Из уголка моего глаза скатилась слезинка. Маттео смахнул ее своим мозолистым пальцем, наконец-то обратив мой взгляд на себя. Я не смотрела на него, но у меня было ощущение, что пока я была зациклена на мониторе, он так же завороженно смотрел на меня.
— Когда был первый день вашей последней менструации? — спросила врач, пока она работала.
— Насколько я помню, примерно двадцать шестого июля.
— Значит, срок составляет шесть-семь недель, что соответствует моим измерениям.
— Шесть-семь недель? Я уже почти на втором месяце беременности?
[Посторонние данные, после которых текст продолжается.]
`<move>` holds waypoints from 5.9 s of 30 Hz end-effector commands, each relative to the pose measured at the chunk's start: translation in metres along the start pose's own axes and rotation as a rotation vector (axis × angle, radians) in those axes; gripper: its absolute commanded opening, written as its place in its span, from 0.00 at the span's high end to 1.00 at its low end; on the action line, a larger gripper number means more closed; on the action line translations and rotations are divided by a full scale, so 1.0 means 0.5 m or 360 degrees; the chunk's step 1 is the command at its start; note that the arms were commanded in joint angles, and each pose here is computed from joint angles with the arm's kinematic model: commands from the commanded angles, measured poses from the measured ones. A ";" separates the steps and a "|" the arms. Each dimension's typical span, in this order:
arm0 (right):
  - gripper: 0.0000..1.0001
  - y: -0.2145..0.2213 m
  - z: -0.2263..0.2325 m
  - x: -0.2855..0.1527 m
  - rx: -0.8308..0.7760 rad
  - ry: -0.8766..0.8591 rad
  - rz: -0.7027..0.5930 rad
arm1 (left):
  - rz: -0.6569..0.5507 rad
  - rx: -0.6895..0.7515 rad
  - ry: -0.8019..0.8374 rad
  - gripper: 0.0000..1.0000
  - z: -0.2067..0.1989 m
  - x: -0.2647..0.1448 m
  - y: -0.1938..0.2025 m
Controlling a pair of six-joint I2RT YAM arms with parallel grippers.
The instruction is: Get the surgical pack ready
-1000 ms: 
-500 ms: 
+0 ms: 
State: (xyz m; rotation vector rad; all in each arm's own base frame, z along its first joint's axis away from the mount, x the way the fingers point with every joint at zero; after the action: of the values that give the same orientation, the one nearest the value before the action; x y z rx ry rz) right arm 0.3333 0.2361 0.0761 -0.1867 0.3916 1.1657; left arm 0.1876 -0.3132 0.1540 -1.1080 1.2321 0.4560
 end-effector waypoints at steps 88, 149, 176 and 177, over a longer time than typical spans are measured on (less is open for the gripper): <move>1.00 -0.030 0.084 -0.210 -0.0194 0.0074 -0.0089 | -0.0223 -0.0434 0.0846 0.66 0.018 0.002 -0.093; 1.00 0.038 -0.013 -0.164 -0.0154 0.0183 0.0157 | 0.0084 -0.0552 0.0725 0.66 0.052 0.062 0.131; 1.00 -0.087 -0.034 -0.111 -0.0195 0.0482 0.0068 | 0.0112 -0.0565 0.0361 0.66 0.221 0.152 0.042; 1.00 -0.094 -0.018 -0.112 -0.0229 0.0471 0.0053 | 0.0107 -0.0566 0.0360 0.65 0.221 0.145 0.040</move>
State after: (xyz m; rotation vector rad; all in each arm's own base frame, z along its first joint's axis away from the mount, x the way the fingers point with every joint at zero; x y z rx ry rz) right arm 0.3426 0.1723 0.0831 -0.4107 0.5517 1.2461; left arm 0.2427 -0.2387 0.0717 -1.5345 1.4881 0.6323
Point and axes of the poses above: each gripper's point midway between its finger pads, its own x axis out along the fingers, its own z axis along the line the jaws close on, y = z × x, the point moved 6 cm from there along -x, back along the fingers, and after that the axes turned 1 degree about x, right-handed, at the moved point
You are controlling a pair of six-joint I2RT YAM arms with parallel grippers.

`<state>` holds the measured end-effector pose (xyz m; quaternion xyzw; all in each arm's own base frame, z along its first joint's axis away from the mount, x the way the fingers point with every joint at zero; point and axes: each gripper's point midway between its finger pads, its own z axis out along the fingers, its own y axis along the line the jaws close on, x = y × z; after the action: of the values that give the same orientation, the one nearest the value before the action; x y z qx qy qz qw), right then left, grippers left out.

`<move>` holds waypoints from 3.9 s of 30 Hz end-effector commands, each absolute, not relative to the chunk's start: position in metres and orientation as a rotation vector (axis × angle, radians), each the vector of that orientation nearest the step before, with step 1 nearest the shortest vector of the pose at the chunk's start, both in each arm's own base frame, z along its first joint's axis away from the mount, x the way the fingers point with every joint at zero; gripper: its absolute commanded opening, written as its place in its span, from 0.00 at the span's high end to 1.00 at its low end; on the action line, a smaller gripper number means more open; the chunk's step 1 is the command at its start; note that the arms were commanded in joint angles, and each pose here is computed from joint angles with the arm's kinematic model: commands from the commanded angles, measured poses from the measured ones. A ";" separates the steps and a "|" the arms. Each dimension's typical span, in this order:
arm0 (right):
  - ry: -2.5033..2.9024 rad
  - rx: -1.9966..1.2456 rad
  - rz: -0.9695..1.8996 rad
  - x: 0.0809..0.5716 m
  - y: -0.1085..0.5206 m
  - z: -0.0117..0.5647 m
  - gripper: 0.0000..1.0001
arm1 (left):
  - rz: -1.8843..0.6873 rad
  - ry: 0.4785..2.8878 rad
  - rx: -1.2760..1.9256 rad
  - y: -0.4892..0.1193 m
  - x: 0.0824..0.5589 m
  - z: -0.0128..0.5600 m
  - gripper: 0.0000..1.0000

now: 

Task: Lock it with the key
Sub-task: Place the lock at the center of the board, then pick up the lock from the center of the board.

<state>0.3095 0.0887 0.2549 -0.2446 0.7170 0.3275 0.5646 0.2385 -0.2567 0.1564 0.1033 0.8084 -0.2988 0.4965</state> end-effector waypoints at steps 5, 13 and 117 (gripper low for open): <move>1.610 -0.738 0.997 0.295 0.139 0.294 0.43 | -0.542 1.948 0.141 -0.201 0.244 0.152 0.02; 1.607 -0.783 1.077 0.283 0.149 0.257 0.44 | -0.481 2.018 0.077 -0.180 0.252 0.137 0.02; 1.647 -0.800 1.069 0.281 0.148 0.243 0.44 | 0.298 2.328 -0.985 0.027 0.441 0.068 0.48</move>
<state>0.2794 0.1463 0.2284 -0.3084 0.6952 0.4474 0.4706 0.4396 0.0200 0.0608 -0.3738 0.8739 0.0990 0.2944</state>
— Счет беременности начинается в первый день последней менструации, то есть к тому времени, когда большинство женщин узнают о своей беременности, они уже находятся в первом триместре. Вот почему мы уже слышим сердцебиение.
Я была ошеломлена. Все, что я могла делать, это лежать в трансе, пока она заканчивала осмотр. Я слушала лишь наполовину, когда она прописала витамины для беременных и посоветовала мне почитать о беременности. Я все же прислушивалась достаточно долго, чтобы услышать, как она сказала, что наш ребенок должен родиться двадцать восьмого апреля.
Через семь месяцев я стану матерью.
До дома мы ехали молча. Это не было неловко или неудобно, просто нам обоим нужно было время, чтобы осмыслить то, что мы узнали и чему стали свидетелями.
Когда мы вошли в дом из гаража, Маттео нежно поднял меня на руки, как невесту, и отнес в нашу спальню. Он стянул резинку с моих волос, а затем начал раздевать меня по одному предмету за раз. Когда я предстала перед ним обнаженной, он разделся сам и повел нас к кровати.
Обычно мне нравилось, когда он рассказывал мне обо всех грязных вещах, которые он хотел со мной сделать, но было что-то глубоко интимное в том, чтобы наши глаза, рты и руки говорили сами за себя. Маттео осыпал мое тело обожанием, целуя и поглаживая меня до тех пор, пока я не была уверена, что мой разум расколется от потребности. В этот момент он выровнял наши тела, его зеленые, как мох, глаза остановились на моих, и медленно вошел в меня. Без презерватива. Ничего между нами.
Ни стен, ни гнева.
Никаких семей или планов.
Только Мария и Маттео, открытые и обнаженные друг перед другом.
Он занимался любовью с моим телом и душой, говоря со мной так, что невозможно было игнорировать. Он сказал мне, что видит мою темноту и зазубренные шрамы — под мерзкими частями меня, которые я отчаянно хотела выкинуть — и он хочет меня всю. Красота того, кем я была, и сложность женщины, которую я показывала миру. Как будто уродливого там не было, а он видел только совершенную грацию.
Когда я столкнулась с таким абсолютным принятием, у меня не было другого выбора, кроме как отдать себя — раны и душевную боль, преданность и верность... Я отдала свою душу Маттео Де Луке.
Я предлагала ему новые способы причинить мне боль. Азартная игра на доверии, с моим сердцем в качестве залога. И я наслаждалась осознанием того, что он испустит последний вздох, прежде чем причинить мне боль.
Мне оставалось только сдаться и молиться, чтобы не совершить самую большую ошибку в своей жизни.